The exquisite writing, affecting characters, and astonishing psychological perceptions for which Anita Brookner is famous are evident on every page of this beautiful novel by a modern master.
PUBLISHERS WEEKLY
Women whose empty emotional lives are conducted behind a facade of stoic acceptance are Brookner's stock-in-trade. Here, she evokes an almost palpable atmosphere of resigned regret as she chronicles a turning point in the fortunes of two middle-aged sisters in London. Beatrice and Miriam Sharpe have spent their entire lives falling slowly through space: unattached, isolated from society, essentially passive.
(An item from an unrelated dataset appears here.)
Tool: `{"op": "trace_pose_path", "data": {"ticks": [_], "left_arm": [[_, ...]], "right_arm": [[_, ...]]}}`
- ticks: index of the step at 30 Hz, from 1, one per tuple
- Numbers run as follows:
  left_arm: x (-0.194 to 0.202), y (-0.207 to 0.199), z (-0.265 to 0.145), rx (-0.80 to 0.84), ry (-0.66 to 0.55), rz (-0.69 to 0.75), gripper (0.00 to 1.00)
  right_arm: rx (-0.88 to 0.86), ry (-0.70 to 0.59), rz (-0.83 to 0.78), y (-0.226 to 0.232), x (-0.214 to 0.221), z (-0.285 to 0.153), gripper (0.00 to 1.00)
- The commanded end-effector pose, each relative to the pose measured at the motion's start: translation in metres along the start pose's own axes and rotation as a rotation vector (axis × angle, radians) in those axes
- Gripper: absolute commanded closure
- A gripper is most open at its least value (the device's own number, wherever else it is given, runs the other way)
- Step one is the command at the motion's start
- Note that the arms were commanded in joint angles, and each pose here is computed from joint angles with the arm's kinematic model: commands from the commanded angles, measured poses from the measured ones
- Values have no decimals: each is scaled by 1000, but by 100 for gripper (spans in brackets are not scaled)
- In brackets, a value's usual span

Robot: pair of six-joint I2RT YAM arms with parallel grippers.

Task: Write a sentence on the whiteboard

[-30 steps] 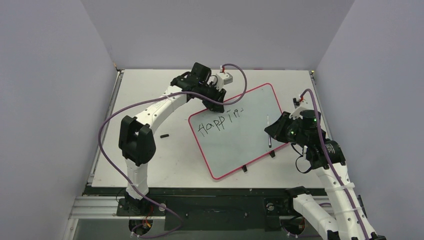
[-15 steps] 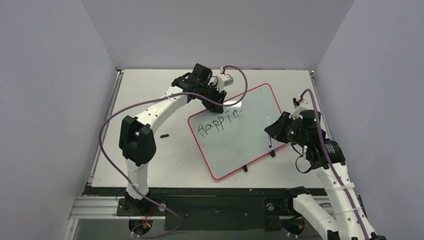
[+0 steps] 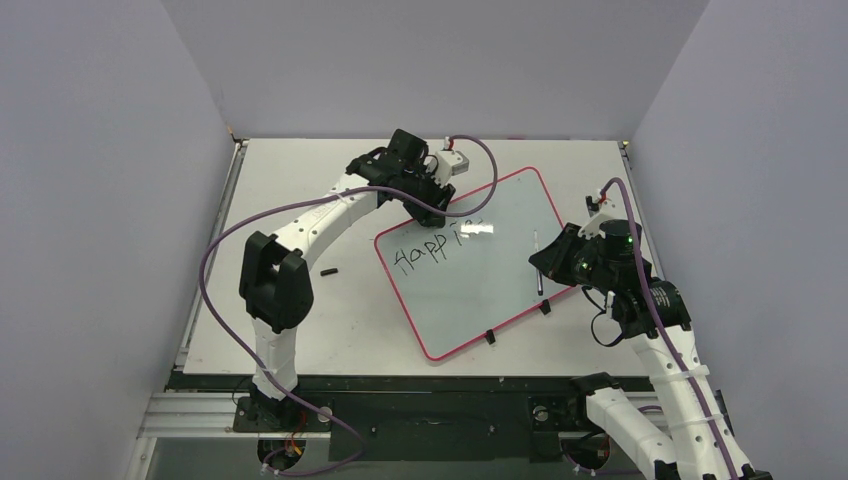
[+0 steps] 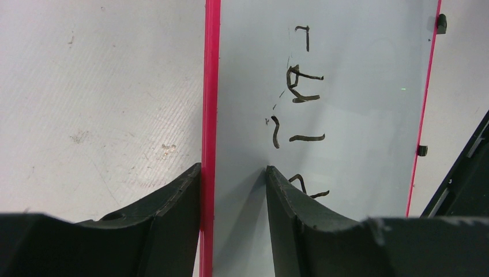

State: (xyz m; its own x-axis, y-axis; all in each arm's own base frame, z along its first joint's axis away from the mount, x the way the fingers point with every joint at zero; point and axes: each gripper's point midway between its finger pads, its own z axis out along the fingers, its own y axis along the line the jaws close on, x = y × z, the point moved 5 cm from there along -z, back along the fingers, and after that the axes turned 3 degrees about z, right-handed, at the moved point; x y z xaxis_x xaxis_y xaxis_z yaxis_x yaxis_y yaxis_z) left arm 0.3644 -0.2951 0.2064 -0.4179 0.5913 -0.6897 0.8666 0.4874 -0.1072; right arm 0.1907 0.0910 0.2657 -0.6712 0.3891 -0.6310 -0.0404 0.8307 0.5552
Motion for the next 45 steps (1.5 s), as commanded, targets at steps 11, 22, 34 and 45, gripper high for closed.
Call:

Miriam, the younger, sharp-tongued, divorced sister, who earns a comfortable living as a translator, is now dryly disillusioned and skeptical about the future. Beatrice, whose contract as a piano accompanist has not been renewed, is a fluttery, incurable romantic who has always expected to meet her Prince Charming. Both have lived cautiously, waiting for high points that have never arrived. Now they both realize that they are on the downhill side of life. During the course of several months, Miriam falls in love with a faithless man and is betrayed, and loses both Beatrice and another man whose love could have redeemed her hermetic existence. Brookner is acutely sensitive to her characters' emotions, minutely dissecting the particular state of suspended loneliness in which they dwell. As usual, the reader is surprised when the cool, understated narrative elicits sudden heartache. But there's an unwelcome surprise, too: uncharacteristically, Brookner employs a cliched plot device to signal the end of Miriam's hopes. Survival with dignity is Miriam's small triumph, after she realizes that "I'm better off alone.... There were no happy endings." Brookner's (Visitors) impeccable craftsmanship and worldly irony make each of her novels memorable, but here her heroines' passivity becomes exasperating.